The Grey Fairy Book
Andrew LANG (1844 - 1912)
MP3 CD
(IDB Productions, Sept. 3, 2017)
Written and published in 1900, the Grey Fairy Book is a collection of fairy tales. It is composed of 35 stories, a number from verbal traditions, and all others from French, German, Italian, among other sources of wonderful fairy tales.
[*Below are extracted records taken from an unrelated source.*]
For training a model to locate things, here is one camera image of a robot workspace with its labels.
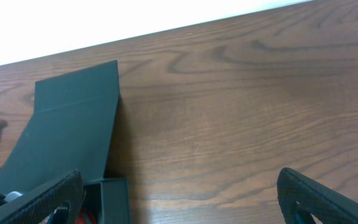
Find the red Pringles can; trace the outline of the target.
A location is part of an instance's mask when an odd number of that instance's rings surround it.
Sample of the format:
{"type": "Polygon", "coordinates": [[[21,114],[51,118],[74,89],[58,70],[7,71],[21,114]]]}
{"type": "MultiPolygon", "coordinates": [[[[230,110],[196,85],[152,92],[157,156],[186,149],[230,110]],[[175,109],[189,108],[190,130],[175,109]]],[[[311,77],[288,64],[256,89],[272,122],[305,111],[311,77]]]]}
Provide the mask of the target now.
{"type": "Polygon", "coordinates": [[[97,220],[89,210],[81,208],[75,224],[97,224],[97,220]]]}

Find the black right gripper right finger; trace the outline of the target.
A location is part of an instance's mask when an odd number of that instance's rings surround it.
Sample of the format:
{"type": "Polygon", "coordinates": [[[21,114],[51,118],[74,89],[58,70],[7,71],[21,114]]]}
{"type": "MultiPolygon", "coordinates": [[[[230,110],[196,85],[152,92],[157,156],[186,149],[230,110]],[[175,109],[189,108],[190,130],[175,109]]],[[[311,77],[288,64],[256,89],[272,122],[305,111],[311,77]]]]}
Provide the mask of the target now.
{"type": "Polygon", "coordinates": [[[291,169],[277,179],[278,202],[286,224],[358,223],[358,203],[291,169]]]}

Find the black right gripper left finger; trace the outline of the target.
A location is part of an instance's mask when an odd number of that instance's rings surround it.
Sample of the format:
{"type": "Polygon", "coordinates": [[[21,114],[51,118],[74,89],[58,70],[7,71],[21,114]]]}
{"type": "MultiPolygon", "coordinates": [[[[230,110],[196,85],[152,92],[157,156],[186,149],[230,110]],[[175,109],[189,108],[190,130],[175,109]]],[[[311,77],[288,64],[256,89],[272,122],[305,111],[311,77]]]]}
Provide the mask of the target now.
{"type": "Polygon", "coordinates": [[[83,203],[78,170],[67,172],[0,206],[0,223],[40,223],[58,207],[66,207],[64,223],[74,223],[83,203]]]}
The Grey Fairy Book consists of tales including Donkey Skin, The Goblin Pony, An Impossible Enchantment, The Story of Dschemil and Dachemila, Janni and the Draken, The Partnership of the Thief and the Liar, Fortunatusand his Purse, The Goat-faced Girl, What came of picking Flowers, The Story of Bensurdatu, The Magician's Horse, The Little Gray Man, Herr Lazarus and the Draken, The Story of the Queen of the Flowery Isles, Udea and her Seven Brothers, The White Wolf, Mohammed with the Magic Finger, Bobino, The Dog and the Sparrow, The Story of the Three Sons of Hali, The Story of the Fair Circassians, The Jackal and the Spring, The Bear, The Sunchild, The Daughter of Buk Ettemsuch, Laughing Eye and Weeping Eye, or the Limping Fox, The Unlooked for Prince, The Simpleton, The Street Musicians, The Twin Brothers, Cannetella, The Ogre, A Fairy's Blunder, Long, Broad, and Quickeye, and Prunella. The Green Fairy Book was collected and written by Andrew Lang, a Scottish poet, novelist, literary critic, and anthropologist. He is famous for his collection of both folk and fairy tales. The Andrew Lang lectures at the University of St Andrews are named after him. He is best known for his stories on folklore, mythology, and religion. He was inspired in writing folklore in his childhood years because of John Ferguson McLennan and Sir Edward Burnett Tylor. In his book of Myth, Ritual and Religion, he narrated the unintelligible facets of mythology as a constancy from more basic strategies. He was a co-founder of psychical research and some anthropology records.